● **Directions for this task**
Would you write out the entries that follow word for word, omitting any images?

==================================================

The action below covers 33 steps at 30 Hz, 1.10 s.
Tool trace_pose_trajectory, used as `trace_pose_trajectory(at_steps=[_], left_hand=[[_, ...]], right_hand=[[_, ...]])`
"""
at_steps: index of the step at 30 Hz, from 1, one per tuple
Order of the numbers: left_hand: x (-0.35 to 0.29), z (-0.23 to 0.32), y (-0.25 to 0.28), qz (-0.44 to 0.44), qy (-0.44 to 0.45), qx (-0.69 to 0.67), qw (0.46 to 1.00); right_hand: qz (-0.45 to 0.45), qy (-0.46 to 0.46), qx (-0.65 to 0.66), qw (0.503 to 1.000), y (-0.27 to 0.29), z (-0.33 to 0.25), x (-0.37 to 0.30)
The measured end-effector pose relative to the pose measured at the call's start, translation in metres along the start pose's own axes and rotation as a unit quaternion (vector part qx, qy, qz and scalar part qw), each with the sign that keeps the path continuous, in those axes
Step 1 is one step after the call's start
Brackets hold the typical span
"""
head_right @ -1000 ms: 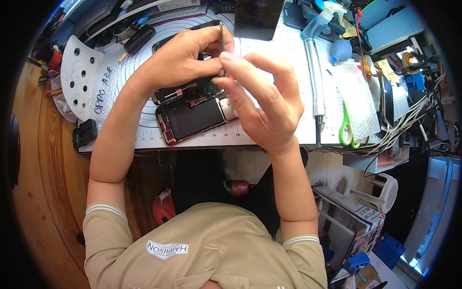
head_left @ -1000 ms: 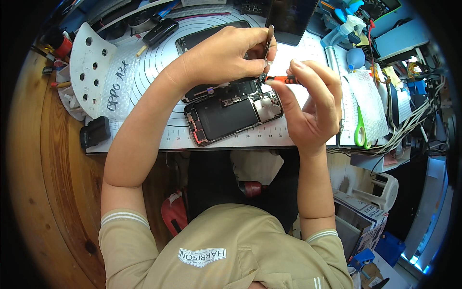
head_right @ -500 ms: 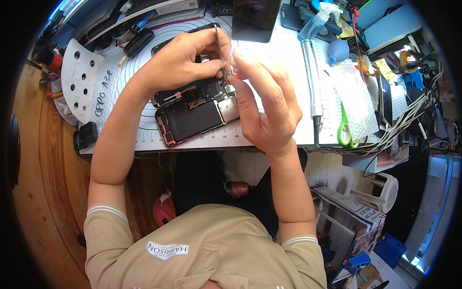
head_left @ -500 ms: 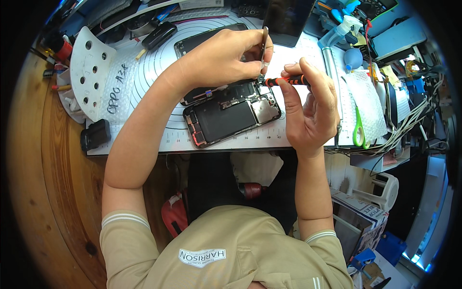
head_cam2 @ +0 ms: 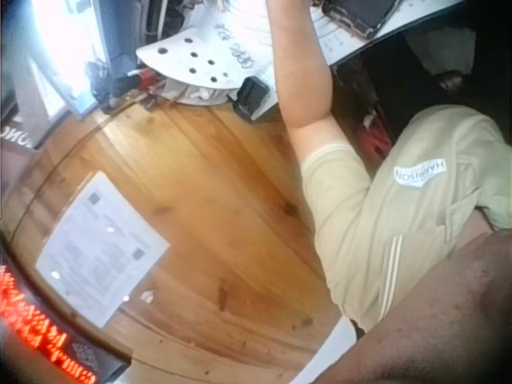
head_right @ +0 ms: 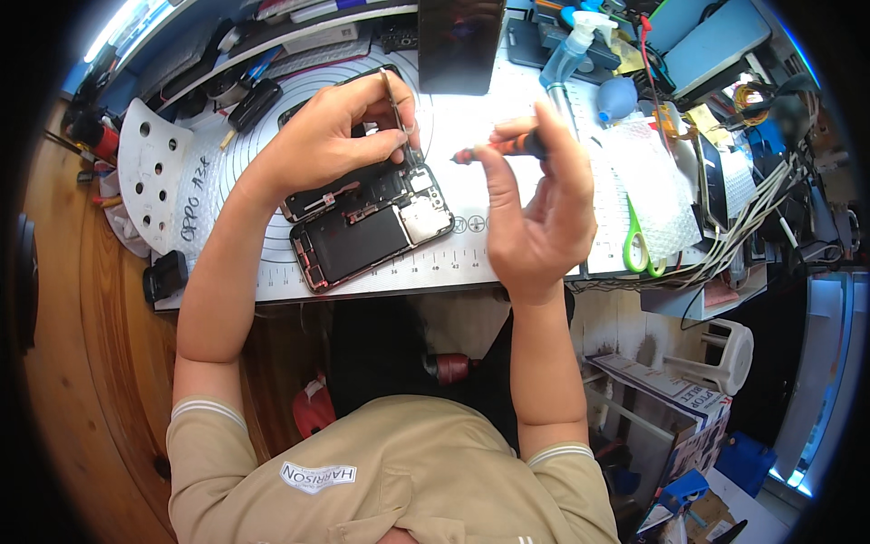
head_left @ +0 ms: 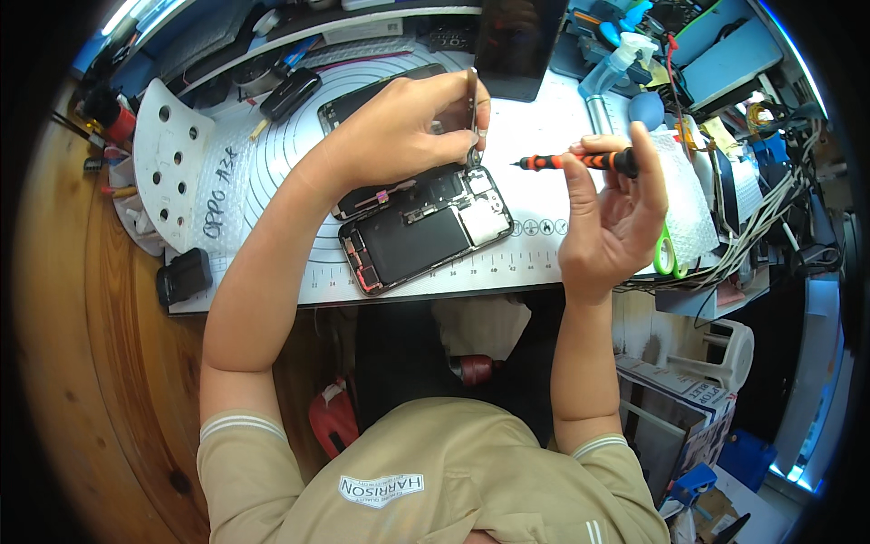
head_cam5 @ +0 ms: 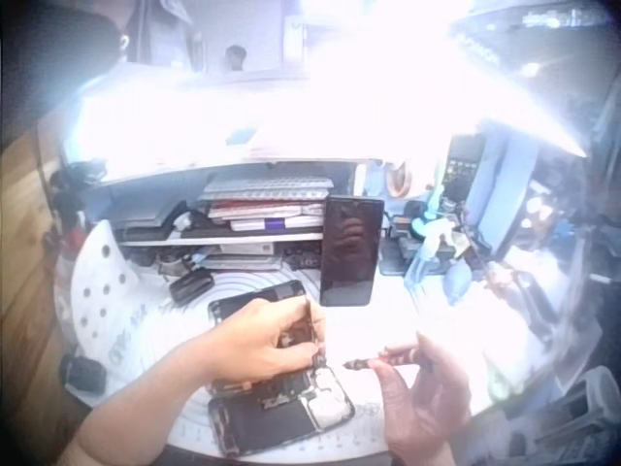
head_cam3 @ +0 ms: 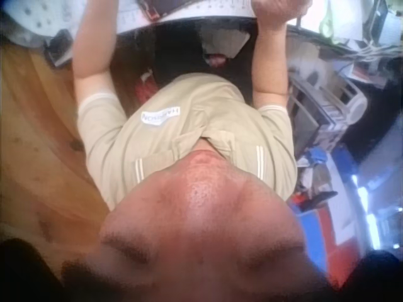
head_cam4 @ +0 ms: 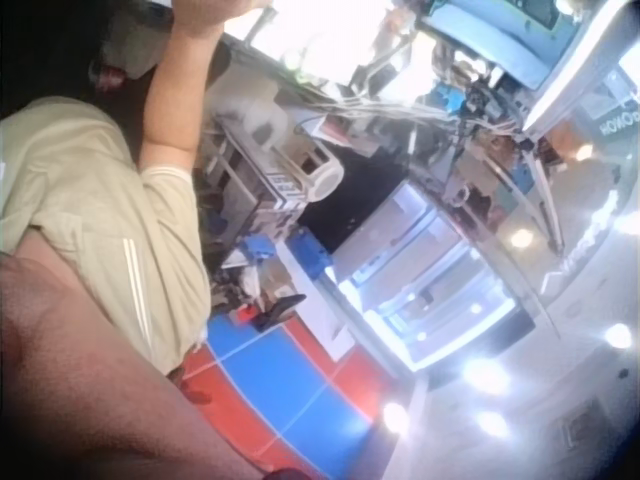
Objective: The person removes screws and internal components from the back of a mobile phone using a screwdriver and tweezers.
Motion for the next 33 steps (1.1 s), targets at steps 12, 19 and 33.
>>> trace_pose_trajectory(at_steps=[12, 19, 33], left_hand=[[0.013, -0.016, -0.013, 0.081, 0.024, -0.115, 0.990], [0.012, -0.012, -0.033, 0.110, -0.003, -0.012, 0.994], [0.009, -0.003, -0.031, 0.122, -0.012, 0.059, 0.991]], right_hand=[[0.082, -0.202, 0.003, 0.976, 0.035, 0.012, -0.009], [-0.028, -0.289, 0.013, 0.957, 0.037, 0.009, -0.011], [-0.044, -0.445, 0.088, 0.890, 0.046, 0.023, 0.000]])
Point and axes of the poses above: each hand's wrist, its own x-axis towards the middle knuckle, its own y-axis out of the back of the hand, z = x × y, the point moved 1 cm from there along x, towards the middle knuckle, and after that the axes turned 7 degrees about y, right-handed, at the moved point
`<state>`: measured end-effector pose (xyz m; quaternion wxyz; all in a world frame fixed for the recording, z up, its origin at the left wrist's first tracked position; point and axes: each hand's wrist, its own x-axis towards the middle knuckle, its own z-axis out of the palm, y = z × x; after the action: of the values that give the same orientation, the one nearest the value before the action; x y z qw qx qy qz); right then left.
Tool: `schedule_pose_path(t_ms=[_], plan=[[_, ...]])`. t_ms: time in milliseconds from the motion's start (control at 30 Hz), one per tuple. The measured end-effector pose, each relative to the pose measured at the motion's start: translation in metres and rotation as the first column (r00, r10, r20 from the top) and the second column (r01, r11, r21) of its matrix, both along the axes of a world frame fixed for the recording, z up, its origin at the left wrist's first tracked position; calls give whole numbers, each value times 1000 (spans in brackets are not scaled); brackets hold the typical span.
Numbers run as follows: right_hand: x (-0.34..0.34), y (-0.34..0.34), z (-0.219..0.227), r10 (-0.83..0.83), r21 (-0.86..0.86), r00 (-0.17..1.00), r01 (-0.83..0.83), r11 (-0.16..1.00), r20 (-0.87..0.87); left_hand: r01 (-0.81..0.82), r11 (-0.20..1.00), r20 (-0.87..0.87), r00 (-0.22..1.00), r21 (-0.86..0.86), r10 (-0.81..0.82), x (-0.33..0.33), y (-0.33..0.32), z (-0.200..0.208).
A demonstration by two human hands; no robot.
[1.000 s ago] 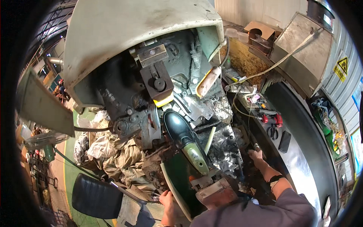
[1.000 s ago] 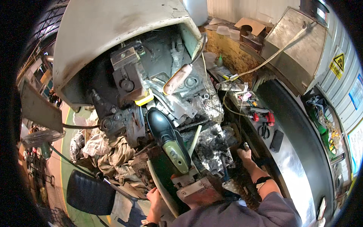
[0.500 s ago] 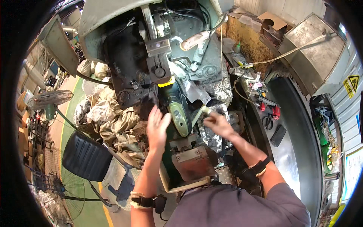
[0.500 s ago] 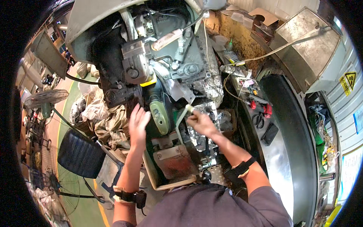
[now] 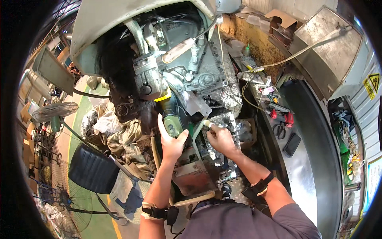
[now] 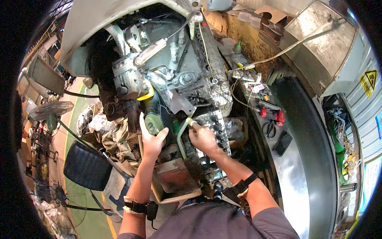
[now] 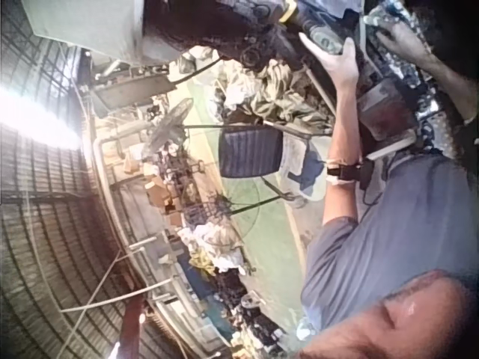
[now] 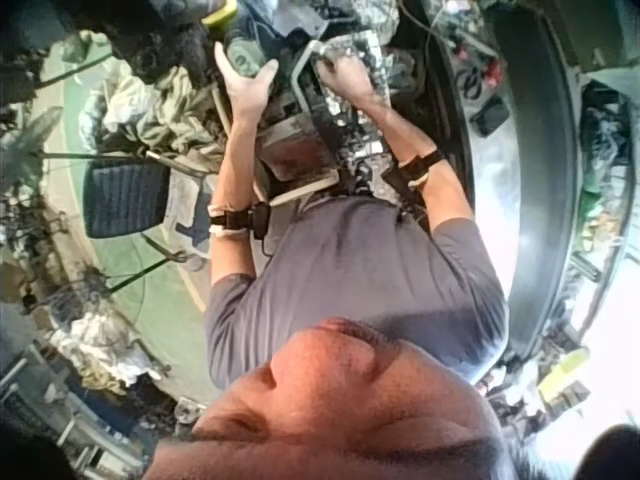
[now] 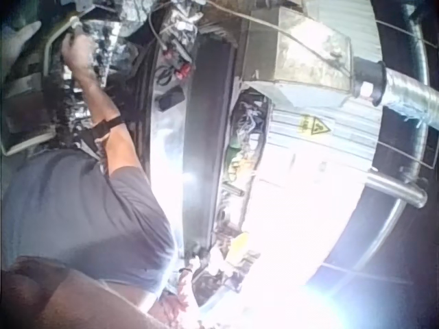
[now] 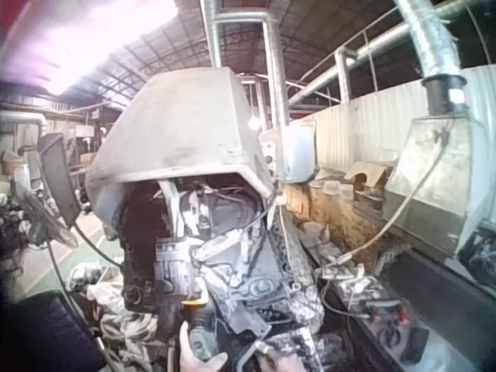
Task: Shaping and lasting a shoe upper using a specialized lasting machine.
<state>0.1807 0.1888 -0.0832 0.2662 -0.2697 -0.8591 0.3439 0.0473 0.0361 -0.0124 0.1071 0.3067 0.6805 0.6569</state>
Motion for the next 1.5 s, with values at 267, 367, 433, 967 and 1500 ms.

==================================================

● **Answer section**
The action below covers 33 steps at 30 Hz, 1.10 s.
Tool trace_pose_trajectory, used as `trace_pose_trajectory(at_steps=[_], left_hand=[[_, ...]], right_hand=[[_, ...]])`
"""
at_steps: index of the step at 30 Hz, from 1, one per tuple
Order of the numbers: left_hand: x (-0.35 to 0.29), z (-0.23 to 0.32), y (-0.25 to 0.28), qz (-0.44 to 0.44), qy (-0.44 to 0.45), qx (-0.69 to 0.67), qw (0.46 to 1.00); right_hand: qz (-0.45 to 0.45), qy (-0.46 to 0.46), qx (-0.65 to 0.66), qw (0.503 to 1.000), y (-0.27 to 0.29), z (-0.33 to 0.25), x (-0.37 to 0.30)
The measured end-effector pose relative to the pose measured at the call's start, translation in metres along the start pose's own axes and rotation as a unit quaternion (vector part qx, qy, qz and scalar part qw), each with the sign that keeps the path continuous, in those axes
Step 1 is one step after the call's start
Brackets hold the typical span
"""
head_right @ -1000 ms: 
head_left @ -1000 ms: 
head_right @ -500 ms: 
head_left @ -500 ms: 
head_cam2 @ +0 ms: 
head_right @ +0 ms: 
head_left @ +0 ms: 
head_cam5 @ +0 ms: 
head_cam3 @ +0 ms: 
head_cam4 @ +0 ms: 
Objective: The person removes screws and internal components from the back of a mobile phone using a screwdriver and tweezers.
Motion for the next 33 steps (1.1 s), targets at steps 12, 19 and 33.
>>> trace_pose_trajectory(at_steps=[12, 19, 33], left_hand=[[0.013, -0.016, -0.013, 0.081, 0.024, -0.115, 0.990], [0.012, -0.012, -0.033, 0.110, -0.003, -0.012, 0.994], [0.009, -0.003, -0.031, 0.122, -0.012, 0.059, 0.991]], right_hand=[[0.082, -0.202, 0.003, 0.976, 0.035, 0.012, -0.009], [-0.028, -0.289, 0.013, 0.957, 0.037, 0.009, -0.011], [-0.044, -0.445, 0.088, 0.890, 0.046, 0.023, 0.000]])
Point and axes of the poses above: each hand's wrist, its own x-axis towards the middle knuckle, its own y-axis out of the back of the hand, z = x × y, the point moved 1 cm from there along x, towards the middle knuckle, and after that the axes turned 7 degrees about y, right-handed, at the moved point
`<state>`: measured end-effector pose (xyz m; quaternion wxyz; all in a world frame fixed for the recording, z up, its origin at the left wrist's first tracked position; point and axes: each hand's wrist, its own x-axis towards the middle knuckle, its own z-axis out of the palm, y = z × x; after the action: of the values that give the same orientation, the one nearest the value before the action; x y z qw qx qy qz); right then left.
Tool: `schedule_pose_path(t_ms=[_], plan=[[_, ...]])`. t_ms: time in milliseconds from the motion's start (control at 30 Hz), one per tuple. The measured end-effector pose, each relative to the pose measured at the motion's start: translation in metres and rotation as the first column (r00, r10, r20 from the top) and the second column (r01, r11, r21) of its matrix, both along the axes of a world frame fixed for the recording, z up, its origin at the left wrist's first tracked position; calls give whole numbers, each value times 1000 (spans in brackets are not scaled); brackets hold the typical span.
Numbers run as follows: right_hand: x (-0.34..0.34), y (-0.34..0.34), z (-0.219..0.227), r10 (-0.83..0.83), r21 (-0.86..0.86), r00 (-0.17..1.00), r01 (-0.83..0.83), r11 (-0.16..1.00), r20 (-0.87..0.87); left_hand: r01 (-0.81..0.82), r11 (-0.20..1.00), r20 (-0.87..0.87), r00 (-0.22..1.00), r21 (-0.86..0.86), r10 (-0.81..0.82), x (-0.33..0.33), y (-0.33..0.32), z (-0.200..0.208).
A demonstration by two human hands; no robot.
[1.000 s ago] 
[1.000 s ago] 
[0.500 s ago] 
[0.500 s ago] 
[now] 
[now] 
[now] 
[now] 
[now] 
[now] 
Task: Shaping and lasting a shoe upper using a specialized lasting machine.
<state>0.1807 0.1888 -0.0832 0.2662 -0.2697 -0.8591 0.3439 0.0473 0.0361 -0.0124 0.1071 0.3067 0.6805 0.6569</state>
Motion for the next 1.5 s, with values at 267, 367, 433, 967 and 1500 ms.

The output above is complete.